▶ DATA SHOWN:

Content starts

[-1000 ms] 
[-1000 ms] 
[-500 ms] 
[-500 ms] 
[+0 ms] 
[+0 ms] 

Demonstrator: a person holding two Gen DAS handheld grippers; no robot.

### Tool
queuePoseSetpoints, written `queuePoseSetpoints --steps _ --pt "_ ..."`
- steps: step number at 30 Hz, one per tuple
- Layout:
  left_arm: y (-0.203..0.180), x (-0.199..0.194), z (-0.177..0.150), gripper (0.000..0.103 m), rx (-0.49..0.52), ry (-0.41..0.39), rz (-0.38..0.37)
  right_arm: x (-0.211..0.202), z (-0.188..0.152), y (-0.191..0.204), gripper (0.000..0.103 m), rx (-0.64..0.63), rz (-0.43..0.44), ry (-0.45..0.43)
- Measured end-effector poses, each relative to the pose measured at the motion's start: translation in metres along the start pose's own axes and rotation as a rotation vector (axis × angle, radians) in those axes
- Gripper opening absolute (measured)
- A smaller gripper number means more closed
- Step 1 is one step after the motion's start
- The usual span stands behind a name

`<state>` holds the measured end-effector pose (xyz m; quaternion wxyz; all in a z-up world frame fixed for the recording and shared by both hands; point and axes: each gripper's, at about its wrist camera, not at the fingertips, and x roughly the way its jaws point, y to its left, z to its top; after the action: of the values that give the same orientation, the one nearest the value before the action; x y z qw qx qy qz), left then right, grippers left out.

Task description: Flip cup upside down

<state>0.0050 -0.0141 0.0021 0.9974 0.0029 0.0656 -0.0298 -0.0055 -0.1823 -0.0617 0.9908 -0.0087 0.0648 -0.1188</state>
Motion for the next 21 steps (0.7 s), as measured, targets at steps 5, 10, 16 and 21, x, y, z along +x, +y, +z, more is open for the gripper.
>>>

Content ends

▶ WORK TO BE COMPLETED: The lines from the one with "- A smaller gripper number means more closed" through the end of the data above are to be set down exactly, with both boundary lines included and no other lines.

▶ REPLY:
- A smaller gripper number means more closed
- Step 1 is one step after the motion's start
- The usual span stands behind a name

`<state>` holds the measured end-effector pose (xyz m; quaternion wxyz; all in a z-up world frame fixed for the recording and shared by both hands; point and axes: each gripper's, at about its wrist camera, not at the fingertips, and x roughly the way its jaws point, y to its left, z to its top; after the action: of the values that give the same orientation, the one nearest the value before the action; x y z qw qx qy qz), left then right, grippers left out.

Task description: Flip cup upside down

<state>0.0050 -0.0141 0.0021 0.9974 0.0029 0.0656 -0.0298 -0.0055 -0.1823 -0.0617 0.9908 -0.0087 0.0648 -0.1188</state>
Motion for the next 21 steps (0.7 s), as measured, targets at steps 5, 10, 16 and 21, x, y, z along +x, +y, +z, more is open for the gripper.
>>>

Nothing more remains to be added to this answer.